The American Robin begins to breed shortly after returning to its summer range. It is one of the first North American bird species to lay eggs, and normally has two to three broods per breeding season, which lasts from April to July.
The nest is most commonly located 1.5–4.5 meters (5–15 ft) above the ground in a dense bush or in a fork between two tree branches, and is built by the female alone. The outer foundation consists of long coarse grass, twigs, paper, and feathers. This is lined with smeared mud and cushioned with fine grass or other soft materials. A new nest is built for each brood, and in northern areas the first clutch is usually placed in an evergreen tree or shrub while later broods are placed in deciduous trees. The American Robin does not shy away from nesting close to human habitation.
A clutch consists of three to five light blue eggs. The eggs are incubated by the female alone.
The young hatch after 14 days and the chicks are born naked and blind, and are completely dependend on their parents for warmth, feedings and protection. They develop fast, however, and are able to leave the nest about 2 weeks after hatching.
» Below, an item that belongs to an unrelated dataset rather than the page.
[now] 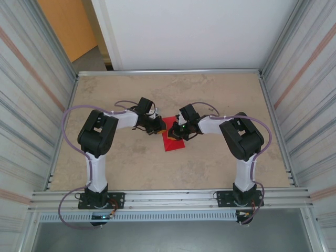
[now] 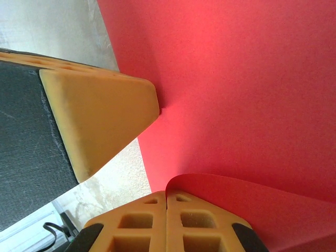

The adult male and female both are active in caring for the fledged chicks until they learn to forage on their own. The young are able to fly short distances after leaving the nest.
The male American Robin's song is described as a cheerily carol. It's alarm call sounds like: PEEK!! tut tut tut tut... often preceded by an explosive seeech each-each-each.
Robins make alarm calls and dive-bomb potential or real predators.